Risale al 1987 la pubblicazione del “rapporto Bruteland” in cui si sottolinea la necessità di un nuovo sviluppo sostenibile, “uno sviluppo che soddisfi i bisogni dell’attuale generazione senza compromettere i bisogni delle generazioni future”.

Nel 1992 segue la Conferenza ONU su “Ambiente e sviluppo” a Rio De Janero, in cui 178 paesi sanciscono la necessità di andare verso una economia ecologica, per la lotta ai cambiamenti climatici.

 Dopo trent’anni dai primi timidi tentativi di presa di coscienza, oggi viene ribadito sempre più la necessità di affermare regimi dietetici sostenibili sia in paesi ricchi che in quelli in via di sviluppo,e dunque, torna l’attenzione alla dieta mediterranea.

La dieta mediterranea presenta dei vantaggi che travalicano i soli aspetti nutrizional, infatti, favorisce l’interazione sociale attraverso la condivisione dei pasti, valorizzando tradizioni culturali ma soprattutto, è una dieta che ha un basso impatto ambientale, grazie al consumo limitato di prodotti animali.

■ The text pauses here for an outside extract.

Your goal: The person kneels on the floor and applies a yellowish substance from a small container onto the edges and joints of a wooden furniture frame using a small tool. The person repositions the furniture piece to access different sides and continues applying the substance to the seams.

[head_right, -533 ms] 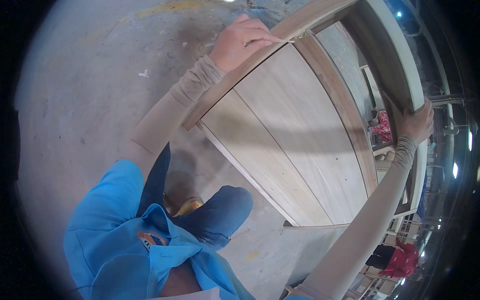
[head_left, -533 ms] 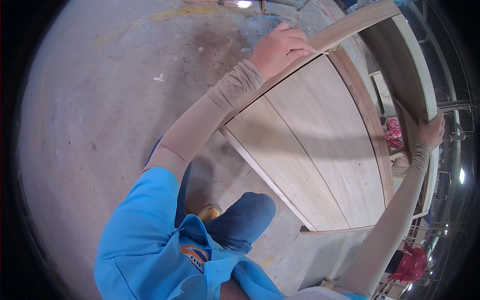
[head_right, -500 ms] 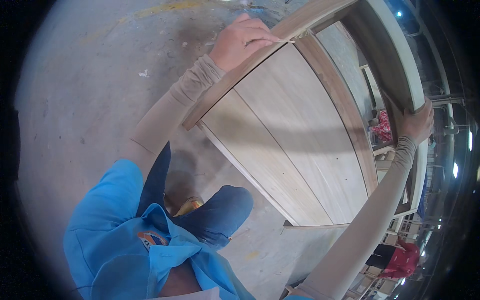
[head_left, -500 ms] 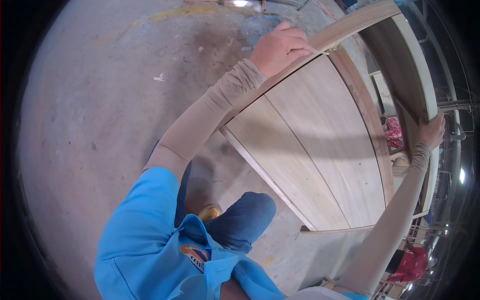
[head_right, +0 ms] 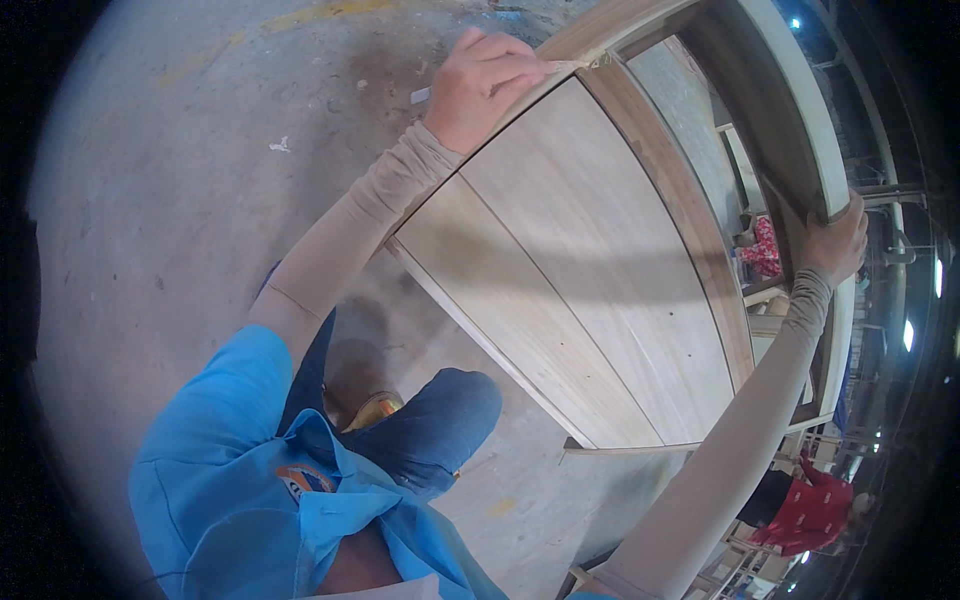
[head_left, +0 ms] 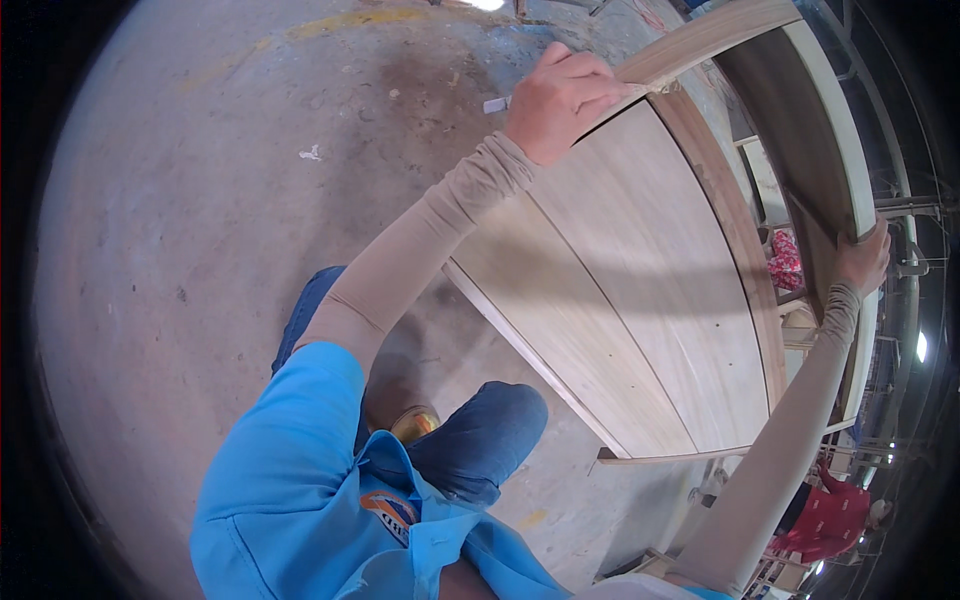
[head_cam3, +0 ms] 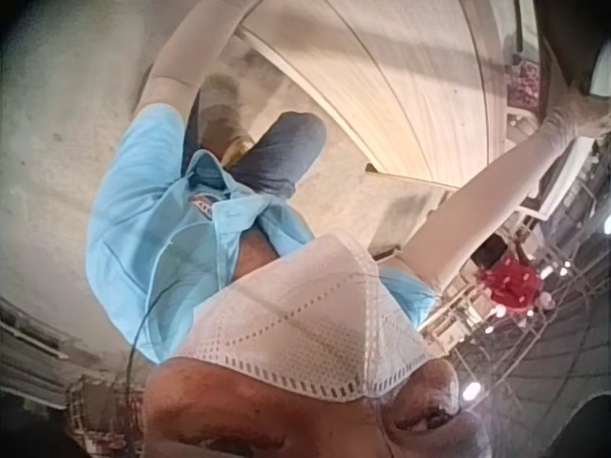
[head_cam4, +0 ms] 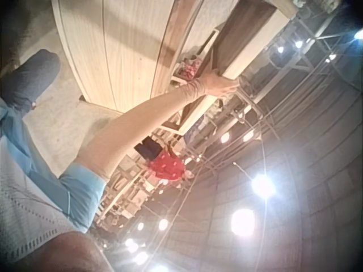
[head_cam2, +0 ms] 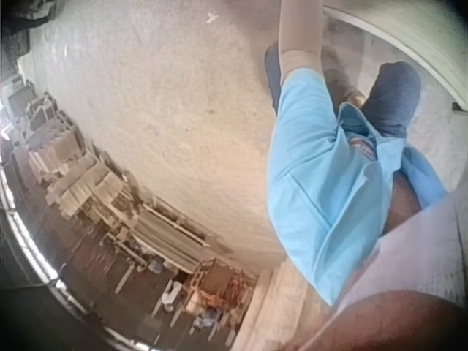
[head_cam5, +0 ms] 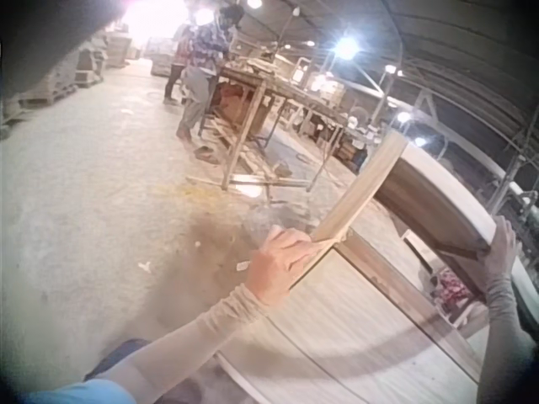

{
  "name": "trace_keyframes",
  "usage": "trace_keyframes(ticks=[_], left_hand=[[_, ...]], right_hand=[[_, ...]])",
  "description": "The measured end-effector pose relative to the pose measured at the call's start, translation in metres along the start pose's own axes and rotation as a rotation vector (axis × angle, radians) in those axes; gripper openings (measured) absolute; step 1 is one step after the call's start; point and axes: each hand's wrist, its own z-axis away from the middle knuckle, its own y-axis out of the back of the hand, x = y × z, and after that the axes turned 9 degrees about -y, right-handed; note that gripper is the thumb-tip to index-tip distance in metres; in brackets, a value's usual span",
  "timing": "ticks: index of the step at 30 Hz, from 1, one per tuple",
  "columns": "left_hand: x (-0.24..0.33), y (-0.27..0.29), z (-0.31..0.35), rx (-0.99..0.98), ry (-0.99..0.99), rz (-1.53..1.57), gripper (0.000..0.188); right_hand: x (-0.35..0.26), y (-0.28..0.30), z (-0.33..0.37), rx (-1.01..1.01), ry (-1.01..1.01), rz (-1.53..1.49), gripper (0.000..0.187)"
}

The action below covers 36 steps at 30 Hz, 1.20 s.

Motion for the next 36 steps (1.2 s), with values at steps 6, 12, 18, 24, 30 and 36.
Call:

Tenendo conto di tutte le fasi che vanno dalla produzione fino al consumo (from farm to folk), per i prodotti come carne bovina, suina, ovina ma anche formaggi e pesce si calcolano un maggior valore di impronta ecologica, idrica e carbonica.

L’impronta ecologica misura la superficie terrestre o marina necessaria a produrre gli alimenti che l’uomo consuma o a metabolizzare i rifiuti che produce; tiene conto del terreno agricolo necessario a produrre cereali, frutta, verdura ma anche tabacco e cotone, del terreno destinato al pascolo di animali dai quali ricavare carne, latte o lana, e la superficie acquatica necessaria alla produzione di risorse ittiche.

L’impronta carbonica è la quantità di anidride carbonica emessa durante tutto il ciclo di vita del prodotto espressa in KG o L di alimento.

L’impronta idrica rappresenta il consumo di acqua impiegato per realizzare un certo prodotto.

La carne bovina, ad esempio, presenta valori molto alti degli indici menzionati, al contrario la produzione di legumi, cereali, frutta e verdura richiede un minor impegno di risorse naturali e comporta emissioni di gas serra meno intensive.

Sostituire giornalmente la carne, soprattutto quella rossa, con i legumi in linea con quanto affermato dalla dieta mediterranea, significa impattare meno sull’ambiente, consentendo alle aziende di realizzare una politica delle “3P,” attenta al profitto ( profit), ma anche alle persone ( people) e al pianeta ( planet).